Dengan menjadi tindak pidana khusus, Zulkarnain menyebut, ada pengembangan. Misalnya, ia mengatakan, hukuman diperberat dan cakupannya diperluas. Kemudian, menurut dia, mekanisme pembukatian diperkuat, ada terbalik dan terbatas. "Kalau dikembalikan ke KUHP berarti mundur dari sisi perundangan," ujar dia.
Zulkarnain mengatakan, Indonesia merativikasi Konvensi Perserikatan Bangsa-Bangsa tentang Antikorupsi (UNCAC). Ini, menurut dia, memperlihatkan korupsi sebagai kejahataan transnasional yang juga membutuhkan kerja sama internasional. Karena itu, menurut dia, kejahatan korupsi harus tetap menjadi tindak pidana khusus. "Kalau tidak dijadikan tindak pidana khusus berarti terlambat menyesuaikan dengan perkembangan dunia yang canggih," kata dia.

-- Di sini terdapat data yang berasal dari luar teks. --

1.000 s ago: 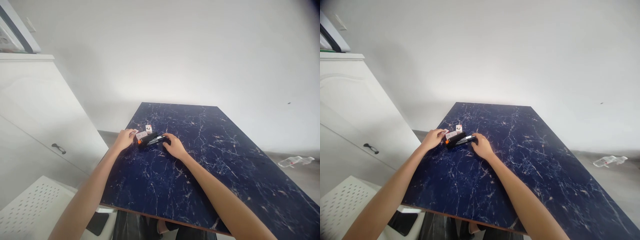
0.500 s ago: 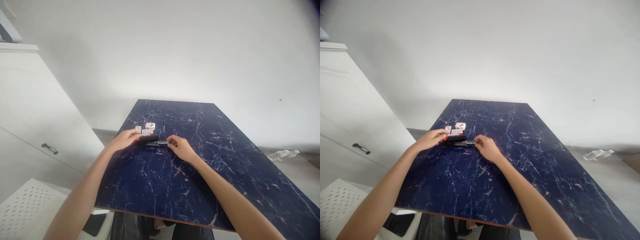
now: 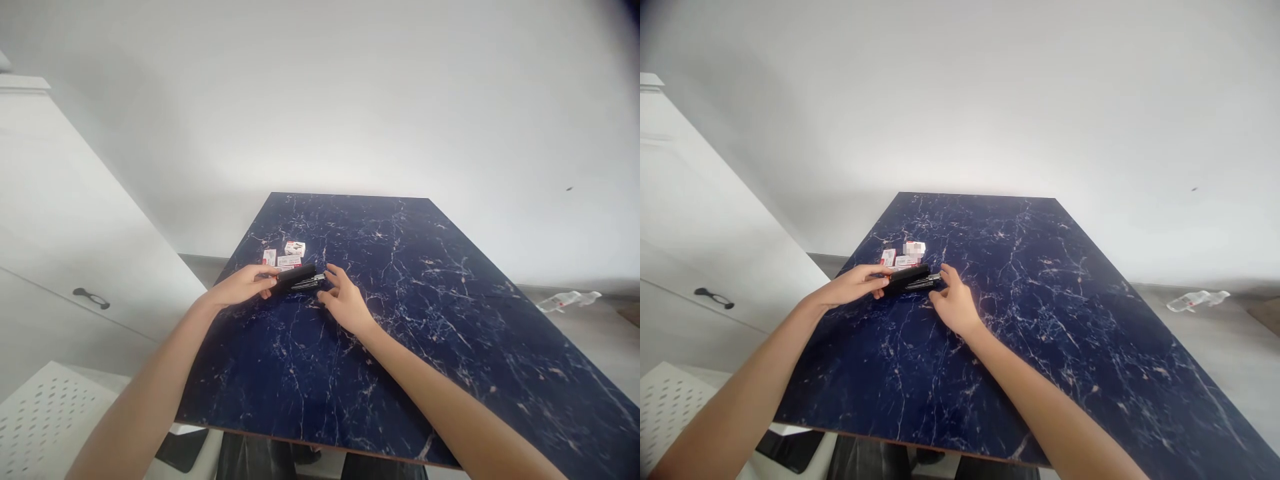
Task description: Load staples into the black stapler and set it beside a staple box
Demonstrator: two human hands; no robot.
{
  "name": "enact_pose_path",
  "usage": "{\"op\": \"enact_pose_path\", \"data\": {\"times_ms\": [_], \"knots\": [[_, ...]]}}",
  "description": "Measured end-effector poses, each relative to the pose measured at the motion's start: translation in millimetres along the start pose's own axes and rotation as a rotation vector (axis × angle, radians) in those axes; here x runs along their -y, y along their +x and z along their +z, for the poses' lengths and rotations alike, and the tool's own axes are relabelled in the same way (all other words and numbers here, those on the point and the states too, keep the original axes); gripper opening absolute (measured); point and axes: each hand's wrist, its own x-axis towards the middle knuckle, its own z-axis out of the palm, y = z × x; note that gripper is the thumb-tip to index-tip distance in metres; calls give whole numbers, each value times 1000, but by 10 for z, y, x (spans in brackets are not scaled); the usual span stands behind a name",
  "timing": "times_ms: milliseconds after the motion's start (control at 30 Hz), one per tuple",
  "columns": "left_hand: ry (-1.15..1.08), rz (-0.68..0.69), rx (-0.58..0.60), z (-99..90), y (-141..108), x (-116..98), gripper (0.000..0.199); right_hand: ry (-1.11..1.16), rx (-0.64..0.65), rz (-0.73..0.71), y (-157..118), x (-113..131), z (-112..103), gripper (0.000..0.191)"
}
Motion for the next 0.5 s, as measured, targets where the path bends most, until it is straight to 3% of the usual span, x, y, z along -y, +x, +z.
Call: {"op": "enact_pose_path", "data": {"times_ms": [233,500], "knots": [[125,143,-282,222,53,-68,44,195,117,49,302,14,189,90],[14,113,-286,379,89,-62,43,268,128,52,531,46,294,98]]}}
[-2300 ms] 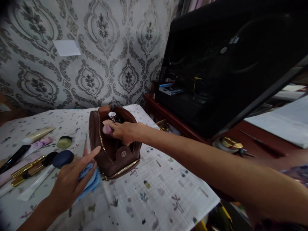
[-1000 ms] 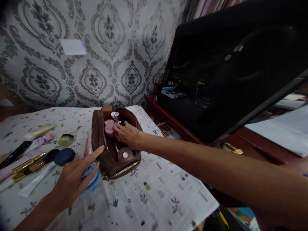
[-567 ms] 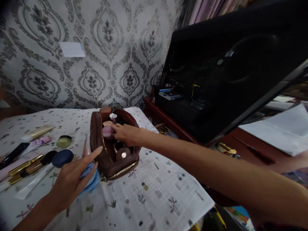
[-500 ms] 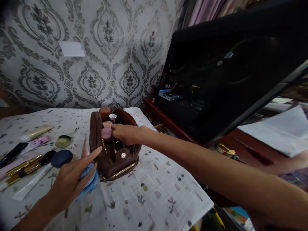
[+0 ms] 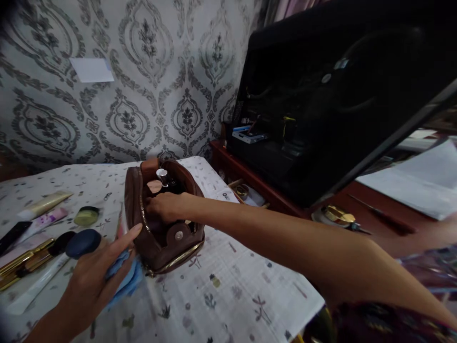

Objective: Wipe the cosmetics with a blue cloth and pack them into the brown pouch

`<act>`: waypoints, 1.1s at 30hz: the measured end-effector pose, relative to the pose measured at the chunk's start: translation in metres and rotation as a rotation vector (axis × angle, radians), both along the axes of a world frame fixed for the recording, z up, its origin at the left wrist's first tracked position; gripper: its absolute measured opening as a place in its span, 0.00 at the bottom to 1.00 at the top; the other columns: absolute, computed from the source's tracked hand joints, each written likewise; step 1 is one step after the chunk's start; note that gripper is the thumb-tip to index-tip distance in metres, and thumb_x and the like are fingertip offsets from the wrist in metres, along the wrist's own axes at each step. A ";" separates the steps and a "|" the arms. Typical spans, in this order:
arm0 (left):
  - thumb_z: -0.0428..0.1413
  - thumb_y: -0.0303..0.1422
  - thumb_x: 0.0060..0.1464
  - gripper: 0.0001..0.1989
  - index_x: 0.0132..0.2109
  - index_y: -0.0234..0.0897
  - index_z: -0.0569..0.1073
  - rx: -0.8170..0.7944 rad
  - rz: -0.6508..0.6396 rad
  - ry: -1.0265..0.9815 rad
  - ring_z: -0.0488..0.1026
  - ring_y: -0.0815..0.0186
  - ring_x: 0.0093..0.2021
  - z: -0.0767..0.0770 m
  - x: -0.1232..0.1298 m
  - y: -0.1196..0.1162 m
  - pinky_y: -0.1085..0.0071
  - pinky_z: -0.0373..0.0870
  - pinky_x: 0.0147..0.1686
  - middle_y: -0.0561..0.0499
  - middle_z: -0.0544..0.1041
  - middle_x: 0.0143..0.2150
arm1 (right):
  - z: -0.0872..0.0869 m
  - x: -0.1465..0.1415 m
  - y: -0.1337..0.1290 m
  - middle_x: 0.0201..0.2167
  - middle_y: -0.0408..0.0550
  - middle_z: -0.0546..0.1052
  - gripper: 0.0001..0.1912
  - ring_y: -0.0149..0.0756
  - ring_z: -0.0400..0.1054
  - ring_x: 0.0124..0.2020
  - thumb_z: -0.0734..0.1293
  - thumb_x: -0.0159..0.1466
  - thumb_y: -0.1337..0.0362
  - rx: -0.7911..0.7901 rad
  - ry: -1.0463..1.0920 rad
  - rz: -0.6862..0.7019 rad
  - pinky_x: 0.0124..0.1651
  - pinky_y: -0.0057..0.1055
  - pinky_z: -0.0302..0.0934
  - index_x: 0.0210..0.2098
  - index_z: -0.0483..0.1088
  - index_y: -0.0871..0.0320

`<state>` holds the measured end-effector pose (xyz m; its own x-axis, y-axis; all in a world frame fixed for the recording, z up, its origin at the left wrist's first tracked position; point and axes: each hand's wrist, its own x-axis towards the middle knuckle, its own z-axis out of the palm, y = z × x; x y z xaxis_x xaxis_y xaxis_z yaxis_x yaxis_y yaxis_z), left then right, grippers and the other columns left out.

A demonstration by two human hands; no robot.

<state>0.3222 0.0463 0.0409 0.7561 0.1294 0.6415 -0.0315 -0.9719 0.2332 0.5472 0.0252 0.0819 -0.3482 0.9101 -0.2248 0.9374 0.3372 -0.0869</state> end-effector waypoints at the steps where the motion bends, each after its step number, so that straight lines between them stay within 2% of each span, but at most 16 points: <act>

Menurut Zulkarnain, RUU KUHP dan RUU KUHAP masih memerlukan pembahasan mendalam dengan melibatkan berbagai pihak. Ia mengatakan memerlukan waktu yang cukup untuk membahas undang-undang yang sangat penting. Salah satunya mengenai korupsi. "Perkara-perkara yang ditangani makin komplit modusnya, makin canggih, nekad makin luar biasa, apa mungkin ditangani secara biasa?" ujar dia.